Patrick looks like he wants to say no. He’s got his “hell no” face on and his jaw is clenching like he’s about to start shouting again. But it’s flickering and Pete squeezes his shoulder, pressing the phone still in his hand against Patrick’s shoulder.

“I’ll try, all right? Because you do seem better.” The admission sounds like it’s ripped from Patrick. “You seem.” He sighs. “You don’t seem happy but you seem healthier maybe? Crazy but better. So, I’m behind you.” Patrick laughs a little at himself. “I don’t know why I bother to try and resist.”

Pete grins and doesn’t argue that he’s not really better. Better would be getting home. But he’s making do and he has to have faith that Patrick’s going to believe in him on this. He wraps his arms around Patrick’s neck and pulls him into a tight hug that makes Patrick groan a little over the background noise of Anakin being a whiny homicidal douche.

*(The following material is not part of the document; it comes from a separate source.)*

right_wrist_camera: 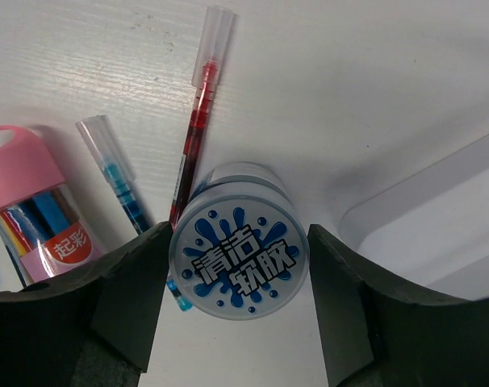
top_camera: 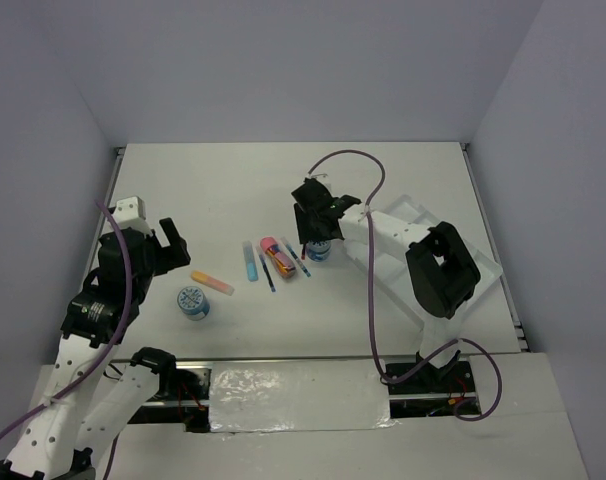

“Thank you. I’m just doing what I need to.” He smooshes his face into Patrick’s hat. “I’m not crazy. I swear.”

The phone buzzes against Patrick’s back before he can say anything. Pete pulls away like he’s burned and flips open the message. Mikey’s text response of maybe i don’t know well see isn’t the answer Pete was looking for but it’s contact. It’s something and after all these weeks it’s more than a start.